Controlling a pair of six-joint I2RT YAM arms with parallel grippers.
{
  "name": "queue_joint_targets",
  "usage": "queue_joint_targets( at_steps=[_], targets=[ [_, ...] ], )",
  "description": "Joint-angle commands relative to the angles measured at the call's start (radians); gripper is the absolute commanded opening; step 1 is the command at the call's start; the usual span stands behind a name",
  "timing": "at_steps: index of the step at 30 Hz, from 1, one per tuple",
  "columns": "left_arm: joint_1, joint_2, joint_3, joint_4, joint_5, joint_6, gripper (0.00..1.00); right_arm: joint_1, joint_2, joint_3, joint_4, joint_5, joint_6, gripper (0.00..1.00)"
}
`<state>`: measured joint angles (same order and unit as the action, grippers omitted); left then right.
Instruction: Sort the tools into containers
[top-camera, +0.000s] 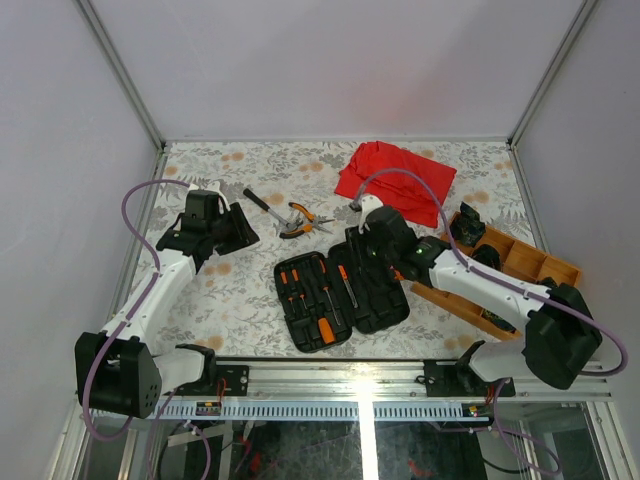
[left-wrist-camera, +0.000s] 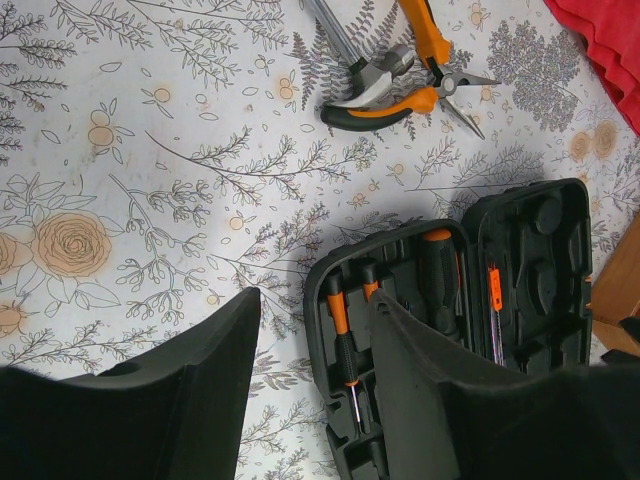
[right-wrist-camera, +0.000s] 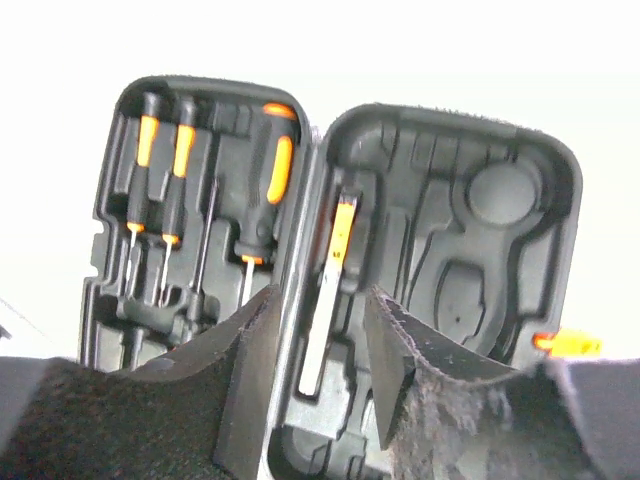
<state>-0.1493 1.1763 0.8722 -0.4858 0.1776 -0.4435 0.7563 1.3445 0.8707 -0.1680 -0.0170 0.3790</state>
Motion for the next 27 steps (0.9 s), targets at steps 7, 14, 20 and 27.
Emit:
queue_joint_targets(
  at_steps=[7, 14, 20, 27],
  targets=[
    [0.007, -0.008, -0.007, 0.037, 0.003, 0.015, 0.46, -0.007, 0.273, 0.343, -0.032, -0.084, -0.399, 0.55],
    [0.007, 0.001, -0.005, 0.039, 0.009, 0.014, 0.46, -0.024, 0.498, 0.537, -0.058, -0.127, -0.588, 0.7],
    [0.007, 0.001, -0.01, 0.04, 0.009, 0.013, 0.46, -0.049, 0.666, 0.728, -0.156, -0.213, -0.681, 0.69],
    [0.007, 0.003, -0.008, 0.039, 0.013, 0.015, 0.45, -0.051, 0.819, 0.917, -0.284, -0.201, -0.821, 0.72]
  ],
)
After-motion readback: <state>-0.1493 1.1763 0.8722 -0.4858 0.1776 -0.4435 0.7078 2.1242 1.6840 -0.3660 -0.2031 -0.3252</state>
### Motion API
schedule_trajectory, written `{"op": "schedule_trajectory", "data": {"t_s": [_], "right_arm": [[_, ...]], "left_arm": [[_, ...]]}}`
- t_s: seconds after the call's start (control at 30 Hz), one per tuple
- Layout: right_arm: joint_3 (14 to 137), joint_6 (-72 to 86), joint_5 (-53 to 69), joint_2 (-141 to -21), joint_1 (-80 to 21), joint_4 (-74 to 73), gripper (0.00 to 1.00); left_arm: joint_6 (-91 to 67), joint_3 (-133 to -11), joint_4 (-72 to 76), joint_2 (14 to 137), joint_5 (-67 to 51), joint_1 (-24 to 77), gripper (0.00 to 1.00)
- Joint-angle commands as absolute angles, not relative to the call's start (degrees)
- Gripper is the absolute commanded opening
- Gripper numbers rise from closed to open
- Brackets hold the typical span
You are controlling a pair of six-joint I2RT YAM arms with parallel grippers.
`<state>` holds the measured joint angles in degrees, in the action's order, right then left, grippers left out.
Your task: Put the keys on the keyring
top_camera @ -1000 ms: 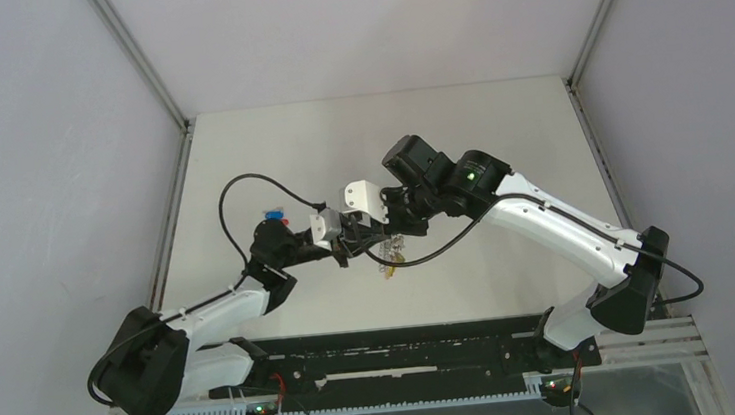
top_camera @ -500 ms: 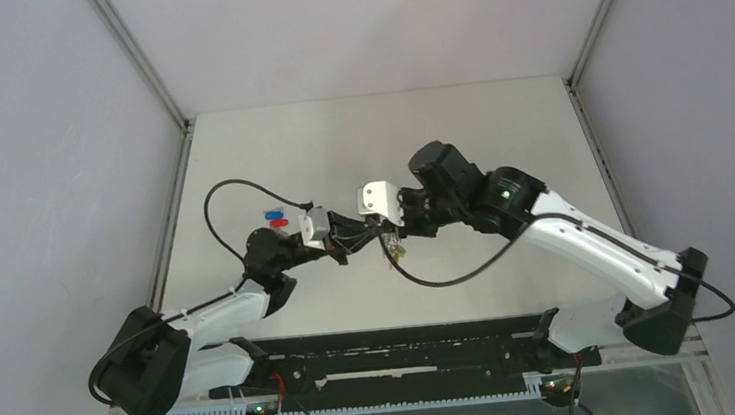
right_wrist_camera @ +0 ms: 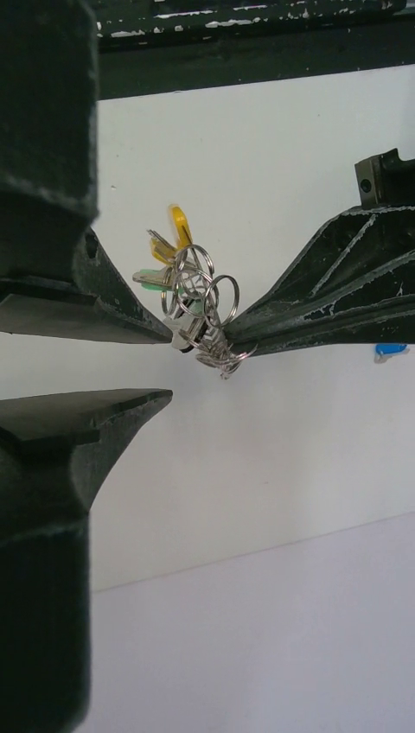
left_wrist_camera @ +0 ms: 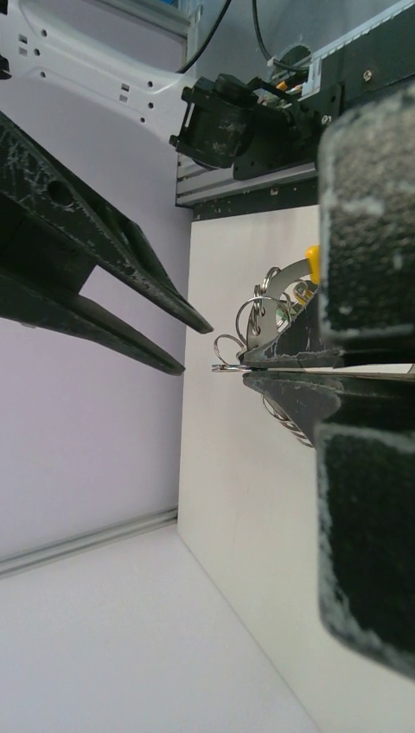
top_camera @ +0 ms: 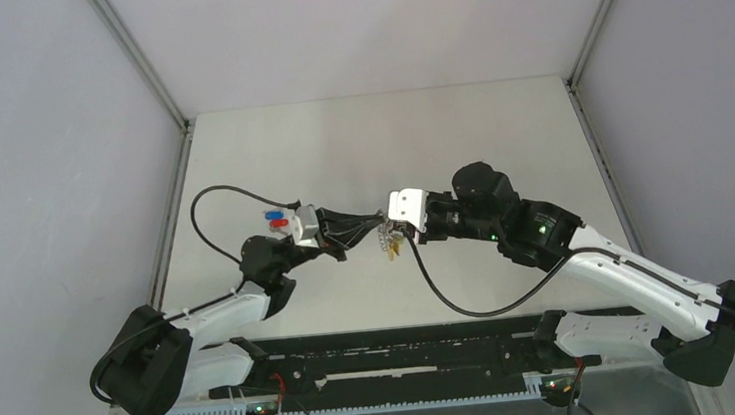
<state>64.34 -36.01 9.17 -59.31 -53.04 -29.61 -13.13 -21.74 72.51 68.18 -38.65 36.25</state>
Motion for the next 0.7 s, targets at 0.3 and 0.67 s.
{"op": "schedule_trajectory", "data": {"t_s": [0.3, 0.67], "right_arm": [[64.47, -35.69, 12.59, -60.95, -53.52, -22.38, 0.25], [64.42, -34.37, 10.35, -62.48, -53.50, -22.25, 0.23]], "left_arm": [[-13.78, -20.88, 77.45, 66.58, -34.27, 36.47, 0.00], [-13.70, -20.65, 78.52, 66.07, -32.94, 36.56, 0.00]]}}
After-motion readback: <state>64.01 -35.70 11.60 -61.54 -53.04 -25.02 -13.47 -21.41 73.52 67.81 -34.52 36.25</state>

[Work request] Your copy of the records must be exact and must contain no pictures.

[Result of the exercise]
Controlling a pair of six-joint I2RT YAM arms with parallel grippers.
{
  "name": "queue_joint_targets",
  "usage": "queue_joint_targets( at_steps=[_], targets=[ [_, ...] ], )",
  "description": "Joint-angle commands relative to the angles measured at the call's start (radians); gripper is the absolute commanded opening; step 1 is the command at the call's start; the usual span stands behind a name",
  "timing": "at_steps: index of the step at 30 Hz, from 1, one per tuple",
  "columns": "left_arm: joint_1, joint_2, joint_3, joint_4, joint_5, joint_6, gripper (0.00..1.00); right_arm: joint_1, joint_2, joint_3, joint_4, joint_5, joint_6, gripper (0.00..1.00)"
}
`<state>`: measured joint angles (same order and unit as the action, grippers omitted); left then right.
Instruction: Sort the tools into containers
[top-camera, +0.000s] 
[left-wrist-camera, +0.000s] 
[right-wrist-camera, +0.000s] 
<state>-0.1493 1.1763 0.8722 -0.4858 0.1776 -0.4435 0.7563 1.3445 0.8707 -0.1680 -0.0170 0.3790</state>
Motion for the next 27 steps (0.9 s), targets at steps 7, 14, 20 and 27.
Emit:
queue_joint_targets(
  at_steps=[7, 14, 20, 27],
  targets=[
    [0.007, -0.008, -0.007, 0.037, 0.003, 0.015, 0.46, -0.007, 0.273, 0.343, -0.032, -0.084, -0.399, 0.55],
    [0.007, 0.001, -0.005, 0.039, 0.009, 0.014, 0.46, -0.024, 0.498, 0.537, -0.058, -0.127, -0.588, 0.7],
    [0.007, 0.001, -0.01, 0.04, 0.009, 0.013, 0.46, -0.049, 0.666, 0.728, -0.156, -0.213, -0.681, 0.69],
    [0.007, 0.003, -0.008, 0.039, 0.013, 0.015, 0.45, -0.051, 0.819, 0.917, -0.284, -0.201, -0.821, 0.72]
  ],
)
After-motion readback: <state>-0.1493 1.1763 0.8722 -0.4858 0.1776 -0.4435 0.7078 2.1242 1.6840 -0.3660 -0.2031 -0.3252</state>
### Motion API
schedule_trajectory, written `{"op": "schedule_trajectory", "data": {"t_s": [_], "right_arm": [[_, ...]], "left_arm": [[_, ...]]}}`
- t_s: seconds after the call's start (control at 30 Hz), one per tuple
- Layout: right_arm: joint_3 (14 to 137), joint_6 (-72 to 86), joint_5 (-53 to 69), joint_2 (-141 to -21), joint_1 (-80 to 21), joint_4 (-74 to 73), gripper (0.00 to 1.00); left_arm: joint_6 (-91 to 67), joint_3 (-133 to -11), joint_4 (-72 to 76), joint_2 (14 to 137), joint_5 (-67 to 51), joint_1 (-24 to 77), gripper (0.00 to 1.00)
- Joint-angle commands as absolute angles, not relative to the call's start (degrees)
- Gripper is the absolute commanded opening
- Gripper numbers rise from closed to open
- Brackets hold the typical span
You are controlling a pair of six-joint I2RT YAM arms with parallel grippers.
`<state>` holds the measured joint angles in degrees, in the action's order, right then left, grippers left out.
Your task: Put the keys on the keyring
top_camera @ -1000 ms: 
top_camera @ -500 ms: 
right_wrist_camera @ +0 ms: 
left_wrist_camera @ +0 ms: 
top_camera @ +0 ms: 
<state>64.34 -36.01 9.17 -59.31 -53.04 -29.61 -13.13 -21.74 72.51 68.18 -38.65 36.25</state>
Motion for the next 0.7 s, targets at 0.3 and 0.67 s.
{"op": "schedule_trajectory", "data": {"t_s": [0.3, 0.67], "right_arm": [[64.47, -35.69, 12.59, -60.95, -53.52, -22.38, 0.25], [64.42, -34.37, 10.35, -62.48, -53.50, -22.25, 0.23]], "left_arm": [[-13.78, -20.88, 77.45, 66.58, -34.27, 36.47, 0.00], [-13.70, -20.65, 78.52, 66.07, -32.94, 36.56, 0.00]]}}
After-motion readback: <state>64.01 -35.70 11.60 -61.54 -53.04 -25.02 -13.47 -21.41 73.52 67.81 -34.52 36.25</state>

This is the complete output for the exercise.